Nothing outside the range is wanted. Repeat exactly the lines below from the one with "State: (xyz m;" through the one with "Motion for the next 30".
+++ Task material +++
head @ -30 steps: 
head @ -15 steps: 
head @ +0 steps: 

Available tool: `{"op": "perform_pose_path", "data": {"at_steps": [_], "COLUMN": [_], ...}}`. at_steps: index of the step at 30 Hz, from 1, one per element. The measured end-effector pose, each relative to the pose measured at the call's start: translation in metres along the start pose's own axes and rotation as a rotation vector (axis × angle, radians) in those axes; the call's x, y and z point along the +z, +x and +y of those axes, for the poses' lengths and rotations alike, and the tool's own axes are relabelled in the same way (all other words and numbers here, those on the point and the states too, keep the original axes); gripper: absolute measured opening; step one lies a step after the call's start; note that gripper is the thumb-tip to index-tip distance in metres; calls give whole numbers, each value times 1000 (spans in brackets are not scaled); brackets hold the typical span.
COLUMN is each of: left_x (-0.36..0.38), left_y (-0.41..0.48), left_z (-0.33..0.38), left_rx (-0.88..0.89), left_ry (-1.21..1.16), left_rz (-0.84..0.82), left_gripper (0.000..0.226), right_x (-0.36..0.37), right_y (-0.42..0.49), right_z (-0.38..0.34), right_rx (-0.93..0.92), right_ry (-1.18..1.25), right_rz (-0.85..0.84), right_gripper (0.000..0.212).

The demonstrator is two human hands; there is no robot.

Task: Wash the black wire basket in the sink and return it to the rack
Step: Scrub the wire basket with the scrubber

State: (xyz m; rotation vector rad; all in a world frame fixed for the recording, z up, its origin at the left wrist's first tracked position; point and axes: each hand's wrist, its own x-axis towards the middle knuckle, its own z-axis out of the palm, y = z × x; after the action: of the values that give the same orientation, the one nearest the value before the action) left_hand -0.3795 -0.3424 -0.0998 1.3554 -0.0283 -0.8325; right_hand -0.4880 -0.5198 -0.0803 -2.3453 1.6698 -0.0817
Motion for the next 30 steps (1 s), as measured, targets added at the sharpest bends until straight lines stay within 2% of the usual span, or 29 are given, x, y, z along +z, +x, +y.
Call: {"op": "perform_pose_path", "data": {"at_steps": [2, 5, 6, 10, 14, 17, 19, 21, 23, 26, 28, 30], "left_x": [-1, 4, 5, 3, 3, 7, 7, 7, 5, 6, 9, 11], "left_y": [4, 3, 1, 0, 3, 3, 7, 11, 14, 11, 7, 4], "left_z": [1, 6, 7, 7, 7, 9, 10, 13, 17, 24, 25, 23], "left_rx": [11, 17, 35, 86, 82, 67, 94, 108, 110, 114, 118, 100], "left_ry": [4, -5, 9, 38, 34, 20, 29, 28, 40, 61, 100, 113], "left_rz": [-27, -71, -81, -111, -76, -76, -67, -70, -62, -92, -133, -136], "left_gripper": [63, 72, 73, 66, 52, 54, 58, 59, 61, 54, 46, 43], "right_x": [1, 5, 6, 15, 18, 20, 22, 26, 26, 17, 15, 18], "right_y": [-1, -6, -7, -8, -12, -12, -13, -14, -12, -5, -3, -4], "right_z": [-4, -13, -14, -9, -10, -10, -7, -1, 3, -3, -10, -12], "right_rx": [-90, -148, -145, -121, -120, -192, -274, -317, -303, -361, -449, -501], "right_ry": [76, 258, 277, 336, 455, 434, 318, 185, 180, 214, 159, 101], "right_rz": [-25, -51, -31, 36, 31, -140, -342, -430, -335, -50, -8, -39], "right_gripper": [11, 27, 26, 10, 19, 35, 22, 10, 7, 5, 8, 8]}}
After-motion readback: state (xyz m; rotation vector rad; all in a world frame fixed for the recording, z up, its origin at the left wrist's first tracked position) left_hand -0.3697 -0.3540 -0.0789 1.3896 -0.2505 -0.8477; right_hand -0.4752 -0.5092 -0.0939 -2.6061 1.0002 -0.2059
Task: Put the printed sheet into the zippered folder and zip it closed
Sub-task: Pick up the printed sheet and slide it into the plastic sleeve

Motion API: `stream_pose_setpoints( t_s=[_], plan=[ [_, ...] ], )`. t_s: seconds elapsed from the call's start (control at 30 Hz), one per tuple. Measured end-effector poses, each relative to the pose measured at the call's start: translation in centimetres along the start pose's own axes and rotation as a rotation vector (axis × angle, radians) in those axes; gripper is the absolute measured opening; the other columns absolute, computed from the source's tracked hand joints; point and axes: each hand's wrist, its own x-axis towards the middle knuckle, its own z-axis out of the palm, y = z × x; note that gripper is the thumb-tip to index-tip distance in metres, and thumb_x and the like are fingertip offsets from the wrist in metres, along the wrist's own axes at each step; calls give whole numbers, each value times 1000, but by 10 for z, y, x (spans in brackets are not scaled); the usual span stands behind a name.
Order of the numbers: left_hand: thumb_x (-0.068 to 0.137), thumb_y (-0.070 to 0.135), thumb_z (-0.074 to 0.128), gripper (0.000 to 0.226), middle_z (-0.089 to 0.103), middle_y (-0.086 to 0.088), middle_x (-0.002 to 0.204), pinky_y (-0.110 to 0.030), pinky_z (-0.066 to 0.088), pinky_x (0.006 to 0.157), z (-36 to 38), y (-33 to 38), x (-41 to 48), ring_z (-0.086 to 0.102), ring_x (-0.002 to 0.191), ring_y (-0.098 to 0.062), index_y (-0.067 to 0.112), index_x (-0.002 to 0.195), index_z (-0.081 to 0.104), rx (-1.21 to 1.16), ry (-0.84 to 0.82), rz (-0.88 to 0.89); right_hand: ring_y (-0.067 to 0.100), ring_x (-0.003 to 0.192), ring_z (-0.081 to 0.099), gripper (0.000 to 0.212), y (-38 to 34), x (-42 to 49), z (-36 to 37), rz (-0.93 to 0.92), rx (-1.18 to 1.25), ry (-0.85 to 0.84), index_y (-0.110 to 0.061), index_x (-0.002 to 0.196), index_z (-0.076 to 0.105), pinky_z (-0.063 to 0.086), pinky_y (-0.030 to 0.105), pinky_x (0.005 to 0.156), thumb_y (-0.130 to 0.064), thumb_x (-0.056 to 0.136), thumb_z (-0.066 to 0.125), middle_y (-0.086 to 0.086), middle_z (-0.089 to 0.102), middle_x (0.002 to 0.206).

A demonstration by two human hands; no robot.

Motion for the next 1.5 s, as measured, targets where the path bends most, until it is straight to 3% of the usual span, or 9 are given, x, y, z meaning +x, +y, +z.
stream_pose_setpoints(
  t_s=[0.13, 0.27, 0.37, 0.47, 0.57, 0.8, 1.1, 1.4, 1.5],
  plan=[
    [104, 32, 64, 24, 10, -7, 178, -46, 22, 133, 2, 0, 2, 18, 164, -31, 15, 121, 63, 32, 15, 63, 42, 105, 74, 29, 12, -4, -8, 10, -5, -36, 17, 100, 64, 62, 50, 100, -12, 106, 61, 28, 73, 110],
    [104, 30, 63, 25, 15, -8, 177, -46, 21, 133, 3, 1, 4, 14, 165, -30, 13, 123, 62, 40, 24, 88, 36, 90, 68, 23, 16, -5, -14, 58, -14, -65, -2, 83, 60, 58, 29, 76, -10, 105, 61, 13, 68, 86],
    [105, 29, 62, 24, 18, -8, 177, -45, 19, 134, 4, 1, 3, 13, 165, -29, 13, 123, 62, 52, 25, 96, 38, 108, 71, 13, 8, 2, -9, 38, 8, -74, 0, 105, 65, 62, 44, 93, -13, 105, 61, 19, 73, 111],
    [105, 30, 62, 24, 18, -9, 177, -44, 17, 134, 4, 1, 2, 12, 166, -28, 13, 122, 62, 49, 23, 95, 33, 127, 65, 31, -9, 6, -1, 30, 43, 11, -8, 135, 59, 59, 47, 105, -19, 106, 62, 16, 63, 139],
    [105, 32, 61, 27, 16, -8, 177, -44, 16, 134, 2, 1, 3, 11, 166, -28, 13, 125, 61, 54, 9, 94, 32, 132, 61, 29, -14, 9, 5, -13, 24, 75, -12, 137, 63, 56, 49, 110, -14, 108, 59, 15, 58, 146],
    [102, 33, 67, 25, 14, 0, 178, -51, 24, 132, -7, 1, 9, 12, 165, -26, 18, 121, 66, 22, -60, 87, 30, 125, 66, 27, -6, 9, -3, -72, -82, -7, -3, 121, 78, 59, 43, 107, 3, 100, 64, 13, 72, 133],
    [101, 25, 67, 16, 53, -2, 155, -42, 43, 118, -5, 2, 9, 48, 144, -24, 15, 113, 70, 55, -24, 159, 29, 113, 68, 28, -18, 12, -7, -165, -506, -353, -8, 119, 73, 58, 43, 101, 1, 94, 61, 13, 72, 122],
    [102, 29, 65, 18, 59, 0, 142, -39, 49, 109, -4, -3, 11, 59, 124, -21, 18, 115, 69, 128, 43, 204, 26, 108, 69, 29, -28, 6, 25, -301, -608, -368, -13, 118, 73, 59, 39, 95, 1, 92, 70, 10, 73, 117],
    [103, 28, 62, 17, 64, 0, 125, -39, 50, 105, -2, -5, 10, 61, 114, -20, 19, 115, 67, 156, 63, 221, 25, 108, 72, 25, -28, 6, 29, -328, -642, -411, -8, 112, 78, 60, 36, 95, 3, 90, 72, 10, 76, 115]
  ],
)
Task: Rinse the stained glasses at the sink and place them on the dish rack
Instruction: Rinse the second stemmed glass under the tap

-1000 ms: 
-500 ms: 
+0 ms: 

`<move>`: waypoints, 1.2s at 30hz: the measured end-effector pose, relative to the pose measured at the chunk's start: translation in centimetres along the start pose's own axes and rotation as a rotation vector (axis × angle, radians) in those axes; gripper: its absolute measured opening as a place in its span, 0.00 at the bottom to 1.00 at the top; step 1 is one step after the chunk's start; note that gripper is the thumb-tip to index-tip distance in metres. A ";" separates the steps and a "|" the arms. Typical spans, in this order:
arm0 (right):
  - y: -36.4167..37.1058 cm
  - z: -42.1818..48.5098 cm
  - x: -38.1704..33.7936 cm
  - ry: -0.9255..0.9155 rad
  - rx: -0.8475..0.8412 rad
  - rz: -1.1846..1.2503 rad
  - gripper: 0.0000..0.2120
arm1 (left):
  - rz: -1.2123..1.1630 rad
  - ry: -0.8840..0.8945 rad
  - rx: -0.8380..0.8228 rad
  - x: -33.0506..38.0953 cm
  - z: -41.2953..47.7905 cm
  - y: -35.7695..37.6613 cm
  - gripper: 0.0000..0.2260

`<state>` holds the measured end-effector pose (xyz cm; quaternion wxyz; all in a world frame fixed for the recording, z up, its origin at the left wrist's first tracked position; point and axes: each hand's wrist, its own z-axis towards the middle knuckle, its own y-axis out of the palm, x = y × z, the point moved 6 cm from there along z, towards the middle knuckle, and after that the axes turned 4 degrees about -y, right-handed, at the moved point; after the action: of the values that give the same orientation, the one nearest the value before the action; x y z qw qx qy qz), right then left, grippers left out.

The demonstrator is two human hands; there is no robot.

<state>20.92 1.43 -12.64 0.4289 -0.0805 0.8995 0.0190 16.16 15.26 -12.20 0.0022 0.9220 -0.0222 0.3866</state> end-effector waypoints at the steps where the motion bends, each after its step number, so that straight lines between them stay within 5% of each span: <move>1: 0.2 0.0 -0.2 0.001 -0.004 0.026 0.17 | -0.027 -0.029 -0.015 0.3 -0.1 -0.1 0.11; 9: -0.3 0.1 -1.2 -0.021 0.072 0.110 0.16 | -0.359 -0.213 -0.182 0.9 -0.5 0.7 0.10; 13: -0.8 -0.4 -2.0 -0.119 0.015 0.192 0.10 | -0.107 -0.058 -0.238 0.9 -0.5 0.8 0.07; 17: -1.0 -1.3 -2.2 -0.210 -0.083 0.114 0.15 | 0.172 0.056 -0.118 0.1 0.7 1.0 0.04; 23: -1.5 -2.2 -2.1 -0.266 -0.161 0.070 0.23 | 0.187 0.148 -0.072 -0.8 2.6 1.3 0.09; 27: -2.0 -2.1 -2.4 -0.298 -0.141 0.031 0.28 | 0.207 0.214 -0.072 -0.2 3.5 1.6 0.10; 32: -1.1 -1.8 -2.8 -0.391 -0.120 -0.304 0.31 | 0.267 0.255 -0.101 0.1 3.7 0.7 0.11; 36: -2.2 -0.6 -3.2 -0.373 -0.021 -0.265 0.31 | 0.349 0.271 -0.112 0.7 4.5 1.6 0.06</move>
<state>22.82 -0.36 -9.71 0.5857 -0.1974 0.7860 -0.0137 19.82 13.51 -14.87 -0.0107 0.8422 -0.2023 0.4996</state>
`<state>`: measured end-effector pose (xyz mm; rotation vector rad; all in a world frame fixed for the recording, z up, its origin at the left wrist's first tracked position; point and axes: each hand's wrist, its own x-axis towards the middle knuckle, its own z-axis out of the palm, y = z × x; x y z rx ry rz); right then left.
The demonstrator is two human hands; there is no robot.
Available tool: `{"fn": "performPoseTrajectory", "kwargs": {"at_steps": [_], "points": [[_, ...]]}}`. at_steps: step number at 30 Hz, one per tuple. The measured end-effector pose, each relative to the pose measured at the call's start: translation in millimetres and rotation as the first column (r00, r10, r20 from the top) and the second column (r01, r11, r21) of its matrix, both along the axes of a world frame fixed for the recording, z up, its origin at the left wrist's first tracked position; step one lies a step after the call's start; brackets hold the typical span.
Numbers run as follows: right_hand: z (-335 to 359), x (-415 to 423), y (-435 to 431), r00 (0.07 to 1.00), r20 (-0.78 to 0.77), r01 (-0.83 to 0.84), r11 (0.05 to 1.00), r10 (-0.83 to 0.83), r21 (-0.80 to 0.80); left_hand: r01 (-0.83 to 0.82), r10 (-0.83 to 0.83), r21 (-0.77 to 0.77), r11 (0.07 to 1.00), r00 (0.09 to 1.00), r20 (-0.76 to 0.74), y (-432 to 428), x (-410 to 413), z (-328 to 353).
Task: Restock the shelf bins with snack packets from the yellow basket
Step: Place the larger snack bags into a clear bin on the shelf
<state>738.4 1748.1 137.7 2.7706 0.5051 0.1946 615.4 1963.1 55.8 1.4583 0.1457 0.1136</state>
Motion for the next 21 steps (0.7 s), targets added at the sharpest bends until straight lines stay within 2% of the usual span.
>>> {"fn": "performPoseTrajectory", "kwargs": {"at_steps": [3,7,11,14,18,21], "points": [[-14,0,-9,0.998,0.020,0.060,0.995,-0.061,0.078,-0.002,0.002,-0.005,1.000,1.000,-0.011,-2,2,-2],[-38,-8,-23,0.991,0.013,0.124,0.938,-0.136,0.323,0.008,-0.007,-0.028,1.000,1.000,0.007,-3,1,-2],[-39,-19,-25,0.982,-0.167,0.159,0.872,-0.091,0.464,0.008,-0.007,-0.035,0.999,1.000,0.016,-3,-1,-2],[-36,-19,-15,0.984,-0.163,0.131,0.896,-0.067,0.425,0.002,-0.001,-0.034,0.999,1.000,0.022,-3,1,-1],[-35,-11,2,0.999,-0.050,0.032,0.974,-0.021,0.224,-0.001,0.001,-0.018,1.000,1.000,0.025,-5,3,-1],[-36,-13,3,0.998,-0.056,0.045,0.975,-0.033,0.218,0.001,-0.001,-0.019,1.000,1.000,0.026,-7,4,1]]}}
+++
■ **Response**
State: (xyz m; rotation vector rad; all in a world frame fixed for the recording, z up, its origin at the left wrist's first tracked position; point and axes: each hand's wrist, its own x-axis towards the middle knuckle, its own z-axis out of the palm, y = z × x; after the action: of the values that give the same orientation, the one nearest the value before the action) left_hand -0.3795 -0.3424 -0.0998 1.3554 -0.0283 -0.8325; right_hand -0.4880 -0.5198 -0.0803 -2.3453 1.6698 -0.0817
Motion for the next 30 steps (1 s), as measured, targets added at the sharpest bends until straight lines stay within 2% of the usual span, or 29 are given, x, y, z along +z, +x, +y.

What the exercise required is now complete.